Multiple entry points

Projects may have several entry points (pages, API handlers, scripts, tests). Keep their names distinct from mini-libraries using suffixes: do-something.script.ts, xyz.test.tsx. Entry points access shared resources but remain outside core logic.

Colocate unit tests

Place unit tests beside the files they cover: foo.ts pairs with foo.test.ts. Integration and end-to-end tests live in separate directories outside the source tree root.

Exceptions are permitted

Partial adoption works. Gradually migrate from leaves toward the root. Imperfect implementation still provides benefits by clarifying dependencies in sections of larger codebases.

Scoped directories with @ prefix

Directories prefixed with @ group related utilities under a namespace, similar to npm scoped packages:

src/shared/
├── @foo/
|  ├── a.ts
|  └── b.ts
├── @bar/
|  ├── m.ts
|  └── n.ts
├── x.ts
└── y.ts

This prevents naming collisions and clearly signals “this is a utility namespace, not a feature.”

Import rules

As a consequence of encapsulation, imports should only target “public” resources:

// ✓ Correct: import from the mini-library entry point
import { something } from "../../../shared/foo.ts";
import { other } from "../../../shared/@scope/bar.ts";

// ✗ Incorrect: import from internal files (owned by their parent)
import { internal } from "../../../shared/foo/helpers.ts";
import { deep } from "../../../shared/@scope/bar/internal.ts";

// ✗ Incorrect: import from a scope directly (like npm, scopes aren't packages)
import { wrong } from "../../../shared/@scope";

Organic growth example

A real project evolves step by step.

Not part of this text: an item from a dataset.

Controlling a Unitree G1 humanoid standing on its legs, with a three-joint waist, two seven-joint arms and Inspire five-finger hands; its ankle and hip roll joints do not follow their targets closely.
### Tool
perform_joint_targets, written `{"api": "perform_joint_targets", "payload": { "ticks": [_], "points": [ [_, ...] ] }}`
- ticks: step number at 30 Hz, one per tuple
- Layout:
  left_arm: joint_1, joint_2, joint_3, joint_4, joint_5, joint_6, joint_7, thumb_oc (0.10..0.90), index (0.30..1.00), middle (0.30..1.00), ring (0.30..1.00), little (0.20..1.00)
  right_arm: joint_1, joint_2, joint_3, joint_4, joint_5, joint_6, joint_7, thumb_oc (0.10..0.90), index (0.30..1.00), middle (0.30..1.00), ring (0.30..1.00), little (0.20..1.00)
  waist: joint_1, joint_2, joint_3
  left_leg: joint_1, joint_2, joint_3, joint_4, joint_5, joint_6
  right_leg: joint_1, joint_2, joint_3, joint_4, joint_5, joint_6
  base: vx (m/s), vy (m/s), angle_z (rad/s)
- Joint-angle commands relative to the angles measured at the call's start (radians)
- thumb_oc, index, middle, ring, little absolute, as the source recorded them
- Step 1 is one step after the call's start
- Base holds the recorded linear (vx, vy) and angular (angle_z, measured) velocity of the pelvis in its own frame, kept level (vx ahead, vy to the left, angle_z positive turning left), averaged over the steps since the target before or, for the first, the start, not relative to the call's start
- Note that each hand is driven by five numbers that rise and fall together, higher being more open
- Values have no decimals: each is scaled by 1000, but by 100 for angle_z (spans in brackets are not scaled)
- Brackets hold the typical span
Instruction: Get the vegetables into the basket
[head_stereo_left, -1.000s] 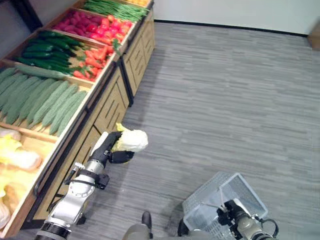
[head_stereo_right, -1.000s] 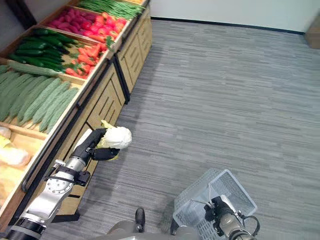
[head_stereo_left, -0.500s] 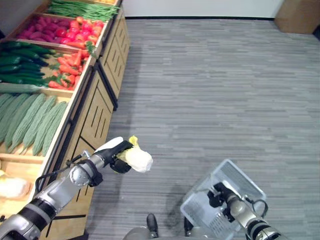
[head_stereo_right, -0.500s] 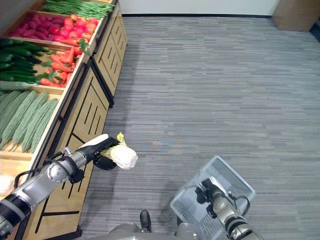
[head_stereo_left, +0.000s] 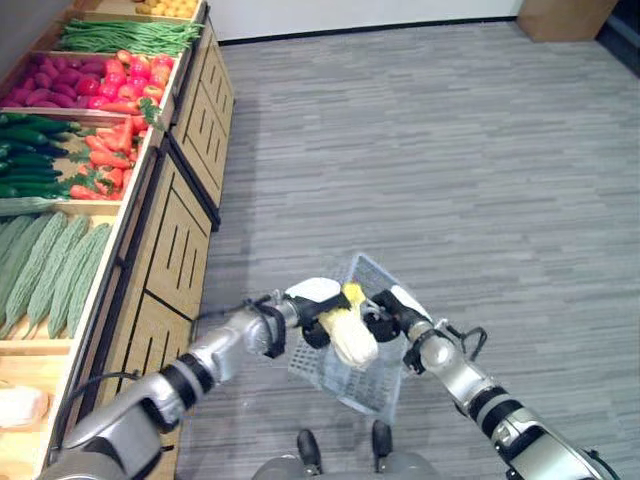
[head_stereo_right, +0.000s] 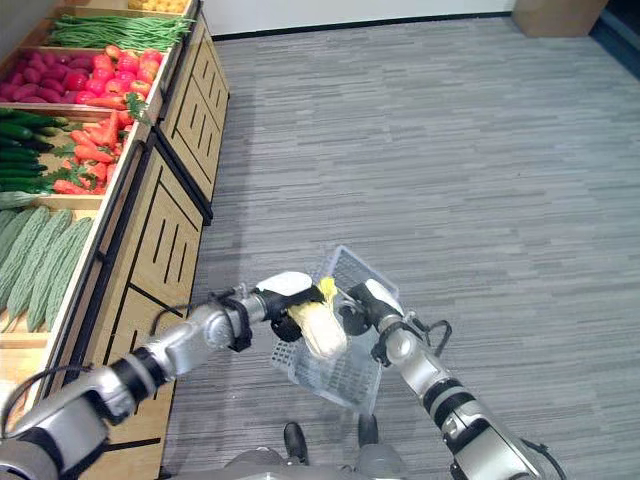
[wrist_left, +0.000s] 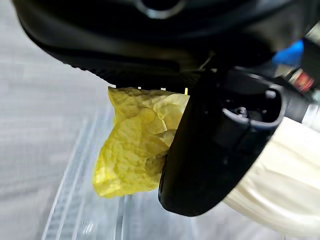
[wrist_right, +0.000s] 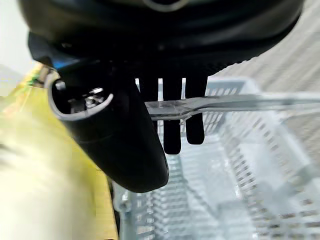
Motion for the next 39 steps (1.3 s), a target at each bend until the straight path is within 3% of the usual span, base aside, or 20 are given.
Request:
{"api": "perform_joint_targets", "payload": {
  "ticks": [1, 6, 11, 13, 18, 19, 21, 24, 28, 39],
  "points": [
    [-61, -68, 12, 101, 66, 4, 67, 400, 300, 300, 300, 300, -181, 28, -8, -107, 42, -90, -70, 400, 300, 300, 300, 300, -3, -5, -56, -2, -6, -31, 116, -152, -4, -37, -51, -40, 77, -80, 46, 5, -67, -2],
    [-47, -165, 3, 205, 88, 24, 92, 400, 300, 300, 300, 300, -235, 59, 14, -81, 46, -79, -101, 400, 300, 300, 300, 300, -5, 12, -53, -20, -1, -30, 135, -152, -9, -38, -51, -40, 63, -73, 37, -5, -53, 1],
    [-53, -214, -5, 250, 88, 33, 101, 400, 300, 300, 300, 300, -275, 90, 37, -45, 57, -74, -109, 400, 300, 300, 300, 300, -5, 20, -49, -31, 8, -21, 154, -158, -16, -33, -47, -37, 41, -63, 31, -19, -47, 0],
    [-77, -244, -3, 274, 100, 39, 114, 400, 300, 300, 300, 300, -255, 105, 69, -76, 63, -74, -82, 400, 300, 300, 300, 300, -16, 19, -45, -35, 9, -12, 142, -148, -21, -38, -45, -32, 30, -52, 30, -59, -38, -4],
    [-96, -226, 14, 246, 138, 43, 124, 400, 300, 300, 300, 300, -134, 90, 120, -196, 80, -71, 10, 400, 300, 300, 300, 300, -26, 6, -46, -35, 9, -2, 95, -120, -24, -59, -38, -26, 26, -39, 34, -50, -32, -9],
    [-96, -220, 33, 237, 127, 45, 132, 400, 300, 300, 300, 300, -79, 93, 116, -257, 184, -79, 43, 400, 300, 300, 300, 300, -30, 0, -45, -36, 8, -2, 85, -112, -25, -65, -37, -27, 26, -36, 35, -48, -34, -3],
    [-97, -214, 41, 237, 143, 46, 135, 400, 300, 300, 300, 300, -60, 79, 142, -352, 235, -90, 92, 400, 300, 300, 300, 300, -32, -10, -43, -36, 9, 0, 78, -106, -26, -70, -36, -28, 23, -31, 38, -52, -33, -1],
    [-71, -208, 60, 279, 162, 54, 135, 400, 300, 300, 300, 300, -4, 68, 155, -485, 498, -81, 168, 400, 300, 300, 300, 300, -33, -28, -38, -29, 14, 18, 74, -106, -27, -73, -32, -18, 24, -24, 38, -38, -18, -4],
    [-51, -214, 77, 340, 185, 59, 144, 400, 300, 300, 300, 300, 10, 50, 169, -596, 715, -67, 191, 400, 300, 300, 300, 300, -30, -41, -38, -23, 20, 28, 85, -110, -29, -71, -29, -14, 31, -28, 37, -15, -14, -15],
    [-28, -235, 92, 409, 212, 66, 154, 400, 300, 300, 300, 300, -67, 13, 139, -818, 844, -97, 168, 400, 300, 300, 300, 300, -21, -61, -42, -18, 28, 30, 110, -123, -30, -64, -29, -12, 51, -33, 36, -4, 3, -1]
  ]
}}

Starting with a single file:

example.ts

Extract when necessary:

example.ts
example/
├── do-x.ts
└── do-x.test.ts

Add shared logic between extracted modules:

example.ts
example/
├── shared/
│   └── do-common-thing.ts
├── do-x.ts
└── do-y.ts

When a second entry point (example-2.ts) needs something previously nested, promote it to the closest common ancestor:

shared/
└── bar.ts
example.ts
example/
├── shared/
│   └── do-common-thing.ts
├── do-x.ts
└── do-y.ts
example-2.ts

Each step reflects actual code relationships without predicting future needs.

Anti-patterns

• Do not group files by type/shape rather than function (components/, hooks/, utils/)
• Do not use index.ts files enabling implicit folder resolution and path synonyms
• Avoid default exports unless required by third-party
• Do not over-engineer structures for hypothetical future needs
• Do not prematurely split files before maintenance issues emerge (they may not)
• Do not import from a sub-tree’s internal files (bypassing encapsulation)